Omeka S module enabling MySQL's N-gram tokenizer for CJK full-text search

Primary LanguagePHPMIT LicenseMIT

N-gram search (module for Omeka S)

N-gram search is a module for Omeka S that enables CJK-ready full-text search using MySQL's n-gram tokenizer.

The default installation of the full-text search feature of the Omeka-S is not CJK (Chinese, Japanese, Korean) ready because the apropriate tokenizer is not used. This module simply activates n-gram tokenizer by modifying the table information that internally used by Omeka-S.

Installation

Preparation

First of all, backup the database. This module modifies the table schema, and that may cause unrecoverable failure.

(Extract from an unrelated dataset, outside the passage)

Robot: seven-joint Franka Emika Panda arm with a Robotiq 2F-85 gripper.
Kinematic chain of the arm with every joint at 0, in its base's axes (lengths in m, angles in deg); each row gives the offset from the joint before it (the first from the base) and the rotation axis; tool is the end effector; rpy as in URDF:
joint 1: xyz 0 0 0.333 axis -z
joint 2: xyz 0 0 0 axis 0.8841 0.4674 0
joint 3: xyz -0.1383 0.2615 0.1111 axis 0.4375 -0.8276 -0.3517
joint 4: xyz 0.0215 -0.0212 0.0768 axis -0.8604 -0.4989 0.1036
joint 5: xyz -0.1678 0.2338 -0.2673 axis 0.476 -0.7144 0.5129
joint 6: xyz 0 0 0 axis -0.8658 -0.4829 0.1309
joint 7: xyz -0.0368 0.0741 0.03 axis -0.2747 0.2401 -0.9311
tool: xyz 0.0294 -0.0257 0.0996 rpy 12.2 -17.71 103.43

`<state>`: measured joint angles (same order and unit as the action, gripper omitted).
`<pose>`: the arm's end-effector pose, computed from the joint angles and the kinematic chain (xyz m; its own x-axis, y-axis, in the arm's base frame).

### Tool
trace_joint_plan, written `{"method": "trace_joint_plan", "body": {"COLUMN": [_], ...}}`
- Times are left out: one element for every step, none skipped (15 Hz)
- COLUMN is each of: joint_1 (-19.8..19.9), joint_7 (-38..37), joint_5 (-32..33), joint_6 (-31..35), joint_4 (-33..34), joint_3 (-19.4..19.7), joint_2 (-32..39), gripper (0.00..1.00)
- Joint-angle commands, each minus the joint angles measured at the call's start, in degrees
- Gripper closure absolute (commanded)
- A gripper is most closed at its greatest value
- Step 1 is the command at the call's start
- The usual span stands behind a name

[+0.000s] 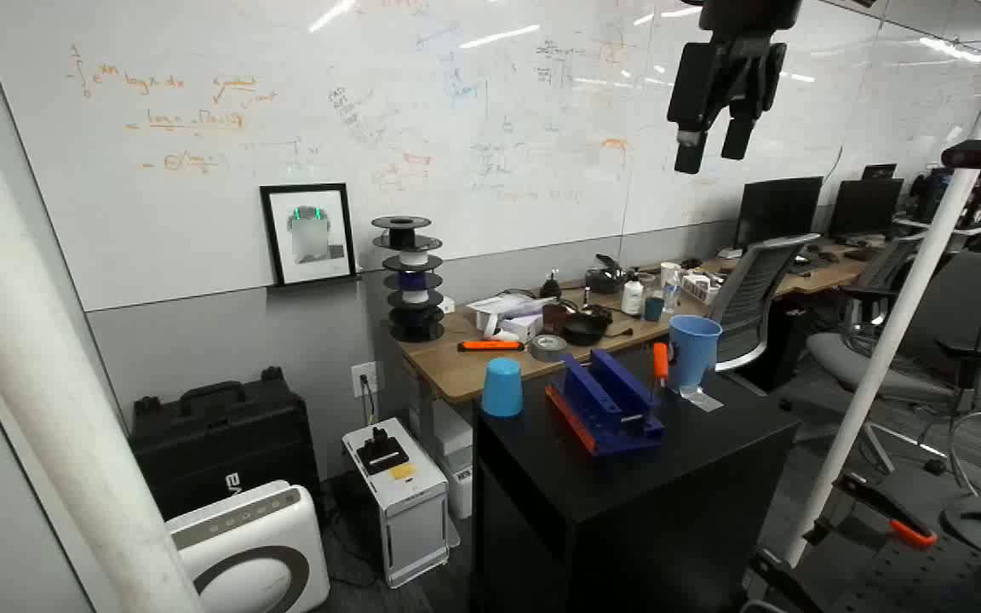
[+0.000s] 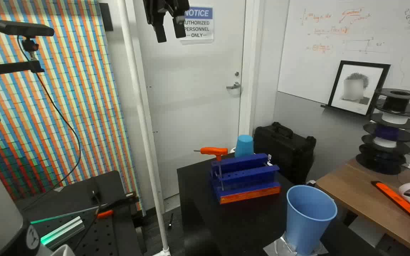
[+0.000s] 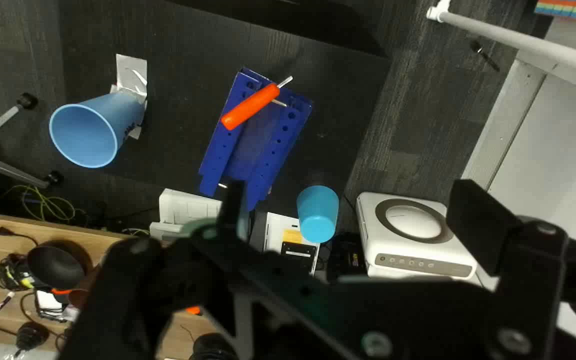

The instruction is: Put the orange object into the blue cup

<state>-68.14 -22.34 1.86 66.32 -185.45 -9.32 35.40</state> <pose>0.3535 0.1574 0.5504 0.9799 0.1723 0.1004 0.1580 -0.9780 0.1364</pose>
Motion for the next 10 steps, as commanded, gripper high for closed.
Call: {"method": "trace_joint_plan", "body": {"joint_1": [-1.13,-1.12,-1.12,-1.11,-1.11,-1.11,-0.02,0.9,1.56,2.43], "joint_7": [-0.53,-0.53,-0.53,-0.53,-0.53,-0.53,-2.43,-4.08,-5.57,-7.74], "joint_5": [0.58,0.58,0.58,0.57,0.57,0.57,1.55,2.07,2.68,3.22], "joint_6": [-0.07,-0.08,-0.08,-0.08,-0.09,-0.09,2.28,5.23,7.3,11.2], "joint_4": [0.39,0.75,0.94,0.99,0.99,0.99,0.2,-1.4,-2.7,-5.24], "joint_3": [0.87,0.87,0.85,0.84,0.84,0.85,0.31,0.27,0.4,0.62], "joint_2": [0.2,0.1,-0.07,-0.2,-0.23,-0.23,0.91,2.11,3.26,4.21], "gripper": [0.0,0.0,0.0,0.0,0.0,0.0,0.0,0.0,0.0,0.0]}}
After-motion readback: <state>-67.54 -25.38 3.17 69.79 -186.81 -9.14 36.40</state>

This modules requires MySQL 5.6 or later. MariaDB currently does not provide n-gram tokenizer. If you want to enable CJK-ready search with MariaDB, try Mroonga search instead.

From ZIP

See the release page and download the latest NgramSearch.zip from the list. Then unzip it in the modules directory of Omeka-S, then enable the module from the admin dashboard. Read the user manual of Omeka-S for further information.

From GitHub

Please do not forget to rename the directory from Omeka-S-ngram-search to NgramSearch in the modules directory.

Notes

This module highly depends on the database structure of Omeka-S 2.x. If you are upgrading Omeka-S from 2.x to 3.x or later, we highly recommend you to uninstall this module before upgrading.

We have not heavily tested MySQL's n-gram tokenizer with large sized data yet. For advanced full-text search, we recommend you to check the Solr module.

Licensing information

Copyright (c) 2020 Kentaro Fukuchi

This module is released under the MIT License. See the LICENSE file for the details.